*Task item*. Retype every entry in its entirety, without alteration.

*Provided material*.
════════

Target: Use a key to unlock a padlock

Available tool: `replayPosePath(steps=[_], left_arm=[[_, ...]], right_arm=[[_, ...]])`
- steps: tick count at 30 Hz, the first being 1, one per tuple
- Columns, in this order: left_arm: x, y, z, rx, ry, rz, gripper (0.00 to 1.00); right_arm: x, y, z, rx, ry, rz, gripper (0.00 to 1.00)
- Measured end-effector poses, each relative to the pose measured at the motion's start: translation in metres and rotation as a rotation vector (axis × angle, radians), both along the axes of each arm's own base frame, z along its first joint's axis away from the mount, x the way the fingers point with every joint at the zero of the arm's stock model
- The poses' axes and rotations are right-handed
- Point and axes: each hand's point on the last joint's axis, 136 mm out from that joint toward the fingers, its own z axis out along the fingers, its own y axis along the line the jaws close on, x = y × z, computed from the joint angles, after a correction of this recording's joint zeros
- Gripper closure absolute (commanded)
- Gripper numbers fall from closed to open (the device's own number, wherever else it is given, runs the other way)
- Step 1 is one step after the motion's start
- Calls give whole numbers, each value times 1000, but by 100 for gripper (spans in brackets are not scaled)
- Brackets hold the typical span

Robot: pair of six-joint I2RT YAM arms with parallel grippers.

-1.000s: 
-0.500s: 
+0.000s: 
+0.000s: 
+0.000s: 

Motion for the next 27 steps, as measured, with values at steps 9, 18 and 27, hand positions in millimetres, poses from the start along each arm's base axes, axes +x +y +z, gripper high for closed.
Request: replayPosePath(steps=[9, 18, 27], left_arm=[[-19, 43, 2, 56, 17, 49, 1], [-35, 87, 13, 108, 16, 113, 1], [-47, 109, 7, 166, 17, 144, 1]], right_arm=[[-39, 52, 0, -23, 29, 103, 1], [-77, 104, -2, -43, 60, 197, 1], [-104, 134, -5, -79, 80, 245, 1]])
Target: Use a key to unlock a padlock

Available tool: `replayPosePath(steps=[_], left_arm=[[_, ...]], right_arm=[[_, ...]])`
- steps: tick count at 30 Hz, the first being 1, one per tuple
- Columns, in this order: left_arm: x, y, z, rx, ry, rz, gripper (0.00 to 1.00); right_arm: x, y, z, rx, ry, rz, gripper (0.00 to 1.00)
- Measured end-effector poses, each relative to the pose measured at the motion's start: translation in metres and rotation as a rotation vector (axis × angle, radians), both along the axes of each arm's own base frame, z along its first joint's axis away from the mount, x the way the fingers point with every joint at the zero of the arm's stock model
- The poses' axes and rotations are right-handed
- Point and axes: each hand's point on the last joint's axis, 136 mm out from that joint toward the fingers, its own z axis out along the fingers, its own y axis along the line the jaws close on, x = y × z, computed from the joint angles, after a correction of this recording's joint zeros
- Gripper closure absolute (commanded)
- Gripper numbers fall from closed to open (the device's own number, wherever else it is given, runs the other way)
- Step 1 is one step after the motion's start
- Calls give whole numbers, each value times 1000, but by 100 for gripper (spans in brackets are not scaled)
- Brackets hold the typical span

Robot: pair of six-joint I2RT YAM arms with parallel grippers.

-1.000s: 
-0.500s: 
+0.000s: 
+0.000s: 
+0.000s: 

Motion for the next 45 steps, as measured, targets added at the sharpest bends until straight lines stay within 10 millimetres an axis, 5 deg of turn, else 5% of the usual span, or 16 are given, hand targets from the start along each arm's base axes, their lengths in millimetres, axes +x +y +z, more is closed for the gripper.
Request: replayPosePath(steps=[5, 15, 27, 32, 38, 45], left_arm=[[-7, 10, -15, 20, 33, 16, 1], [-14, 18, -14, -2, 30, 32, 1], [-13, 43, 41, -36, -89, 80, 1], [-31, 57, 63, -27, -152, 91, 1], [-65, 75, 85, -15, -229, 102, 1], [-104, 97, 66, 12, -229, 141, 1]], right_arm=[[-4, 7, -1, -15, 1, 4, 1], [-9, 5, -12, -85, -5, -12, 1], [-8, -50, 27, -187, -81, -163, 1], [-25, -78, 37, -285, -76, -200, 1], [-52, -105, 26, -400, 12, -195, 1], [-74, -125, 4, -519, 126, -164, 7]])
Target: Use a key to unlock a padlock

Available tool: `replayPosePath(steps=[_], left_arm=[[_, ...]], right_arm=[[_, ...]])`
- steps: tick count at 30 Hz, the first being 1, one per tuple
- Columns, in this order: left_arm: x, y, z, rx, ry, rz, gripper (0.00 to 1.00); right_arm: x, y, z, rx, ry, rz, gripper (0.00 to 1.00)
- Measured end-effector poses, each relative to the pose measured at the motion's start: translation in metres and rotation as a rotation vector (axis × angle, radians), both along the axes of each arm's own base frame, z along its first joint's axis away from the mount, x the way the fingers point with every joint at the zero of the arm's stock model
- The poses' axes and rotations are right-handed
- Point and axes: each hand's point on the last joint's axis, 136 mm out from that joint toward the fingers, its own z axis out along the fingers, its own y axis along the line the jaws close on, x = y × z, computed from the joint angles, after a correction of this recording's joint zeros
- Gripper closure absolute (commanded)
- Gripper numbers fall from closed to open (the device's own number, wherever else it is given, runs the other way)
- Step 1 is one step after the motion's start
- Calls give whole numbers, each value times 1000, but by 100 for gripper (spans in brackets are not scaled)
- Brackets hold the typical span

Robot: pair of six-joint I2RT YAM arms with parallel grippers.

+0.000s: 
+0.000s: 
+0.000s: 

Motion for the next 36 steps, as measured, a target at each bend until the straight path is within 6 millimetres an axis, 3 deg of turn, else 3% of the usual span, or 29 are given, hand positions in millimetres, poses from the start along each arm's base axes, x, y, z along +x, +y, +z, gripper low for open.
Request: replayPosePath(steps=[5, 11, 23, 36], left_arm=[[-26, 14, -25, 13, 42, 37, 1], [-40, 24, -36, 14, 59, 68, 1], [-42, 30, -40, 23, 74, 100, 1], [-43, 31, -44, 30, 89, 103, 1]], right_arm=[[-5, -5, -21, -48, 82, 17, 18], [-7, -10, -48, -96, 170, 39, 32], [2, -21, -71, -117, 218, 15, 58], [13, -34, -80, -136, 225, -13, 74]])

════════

*Worked solution*.
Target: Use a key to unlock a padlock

Available tool: `replayPosePath(steps=[_], left_arm=[[_, ...]], right_arm=[[_, ...]])`
- steps: tick count at 30 Hz, the first being 1, one per tuple
- Columns, in this order: left_arm: x, y, z, rx, ry, rz, gripper (0.00 to 1.00); right_arm: x, y, z, rx, ry, rz, gripper (0.00 to 1.00)
- Measured end-effector poses, each relative to the pose measured at the motion's start: translation in metres and rotation as a rotation vector (axis × angle, radians), both along the axes of each arm's own base frame, z along its first joint's axis away from the mount, x the way the fingers point with every joint at the zero of the arm's stock model
- The poses' axes and rotations are right-handed
- Point and axes: each hand's point on the last joint's axis, 136 mm out from that joint toward the fingers, its own z axis out along the fingers, its own y axis along the line the jaws close on, x = y × z, computed from the joint angles, after a correction of this recording's joint zeros
- Gripper closure absolute (commanded)
- Gripper numbers fall from closed to open (the device's own number, wherever else it is given, runs the other way)
- Step 1 is one step after the motion's start
- Calls give whole numbers, each value times 1000, but by 100 for gripper (spans in brackets are not scaled)
- Brackets hold the typical span

Robot: pair of six-joint I2RT YAM arms with parallel grippers.

-1.000s: 
-0.500s: 
+0.000s: 
+0.000s: 
+0.000s: 

Motion for the next 27 steps, as measured, with values at steps 9, 18 and 27, hand positions in millimetres, poses from the start along each arm's base axes, axes +x +y +z, gripper high for closed.
Request: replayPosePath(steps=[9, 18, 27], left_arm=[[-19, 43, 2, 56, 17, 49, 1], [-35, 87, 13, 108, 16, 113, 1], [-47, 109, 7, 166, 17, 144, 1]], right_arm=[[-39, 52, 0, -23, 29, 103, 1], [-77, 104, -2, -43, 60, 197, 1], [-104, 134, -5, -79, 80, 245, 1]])
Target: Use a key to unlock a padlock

Available tool: `replayPosePath(steps=[_], left_arm=[[_, ...]], right_arm=[[_, ...]])`
- steps: tick count at 30 Hz, the first being 1, one per tuple
- Columns, in this order: left_arm: x, y, z, rx, ry, rz, gripper (0.00 to 1.00); right_arm: x, y, z, rx, ry, rz, gripper (0.00 to 1.00)
- Measured end-effector poses, each relative to the pose measured at the motion's start: translation in metres and rotation as a rotation vector (axis × angle, radians), both along the axes of each arm's own base frame, z along its first joint's axis away from the mount, x the way the fingers point with every joint at the zero of the arm's stock model
- The poses' axes and rotations are right-handed
- Point and axes: each hand's point on the last joint's axis, 136 mm out from that joint toward the fingers, its own z axis out along the fingers, its own y axis along the line the jaws close on, x = y × z, computed from the joint angles, after a correction of this recording's joint zeros
- Gripper closure absolute (commanded)
- Gripper numbers fall from closed to open (the device's own number, wherever else it is given, runs the other way)
- Step 1 is one step after the motion's start
- Calls give whole numbers, each value times 1000, but by 100 for gripper (spans in brackets are not scaled)
- Brackets hold the typical span

Robot: pair of six-joint I2RT YAM arms with parallel grippers.

-1.000s: 
-0.500s: 
+0.000s: 
+0.000s: 
+0.000s: 

Motion for the next 45 steps, as measured, targets added at the sharpest bends until straight lines stay within 10 millimetres an axis, 5 deg of turn, else 5% of the usual span, or 16 are given, hand targets from the start along each arm's base axes, their lengths in millimetres, axes +x +y +z, more is closed for the gripper.
Request: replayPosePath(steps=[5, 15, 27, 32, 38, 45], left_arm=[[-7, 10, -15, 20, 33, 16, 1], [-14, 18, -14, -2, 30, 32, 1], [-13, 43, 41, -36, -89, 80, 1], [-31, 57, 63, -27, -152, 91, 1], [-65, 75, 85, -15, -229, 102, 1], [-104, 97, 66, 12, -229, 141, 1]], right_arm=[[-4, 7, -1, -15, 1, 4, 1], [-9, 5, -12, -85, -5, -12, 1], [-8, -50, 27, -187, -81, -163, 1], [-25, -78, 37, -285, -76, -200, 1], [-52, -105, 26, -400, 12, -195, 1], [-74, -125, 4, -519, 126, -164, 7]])
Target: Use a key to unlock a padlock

Available tool: `replayPosePath(steps=[_], left_arm=[[_, ...]], right_arm=[[_, ...]])`
- steps: tick count at 30 Hz, the first being 1, one per tuple
- Columns, in this order: left_arm: x, y, z, rx, ry, rz, gripper (0.00 to 1.00); right_arm: x, y, z, rx, ry, rz, gripper (0.00 to 1.00)
- Measured end-effector poses, each relative to the pose measured at the motion's start: translation in metres and rotation as a rotation vector (axis × angle, radians), both along the axes of each arm's own base frame, z along its first joint's axis away from the mount, x the way the fingers point with every joint at the zero of the arm's stock model
- The poses' axes and rotations are right-handed
- Point and axes: each hand's point on the last joint's axis, 136 mm out from that joint toward the fingers, its own z axis out along the fingers, its own y axis along the line the jaws close on, x = y × z, computed from the joint angles, after a correction of this recording's joint zeros
- Gripper closure absolute (commanded)
- Gripper numbers fall from closed to open (the device's own number, wherever else it is given, runs the other way)
- Step 1 is one step after the motion's start
- Calls give whole numbers, each value times 1000, but by 100 for gripper (spans in brackets are not scaled)
- Brackets hold the typical span

Robot: pair of six-joint I2RT YAM arms with parallel grippers.

+0.000s: 
+0.000s: 
+0.000s: 

Motion for the next 36 steps, as measured, a target at each bend until the straight path is within 6 millimetres an axis, 3 deg of turn, else 3% of the usual span, or 29 are given, hand positions in millimetres, poses from the start along each arm's base axes, x, y, z along +x, +y, +z, gripper low for open.
Request: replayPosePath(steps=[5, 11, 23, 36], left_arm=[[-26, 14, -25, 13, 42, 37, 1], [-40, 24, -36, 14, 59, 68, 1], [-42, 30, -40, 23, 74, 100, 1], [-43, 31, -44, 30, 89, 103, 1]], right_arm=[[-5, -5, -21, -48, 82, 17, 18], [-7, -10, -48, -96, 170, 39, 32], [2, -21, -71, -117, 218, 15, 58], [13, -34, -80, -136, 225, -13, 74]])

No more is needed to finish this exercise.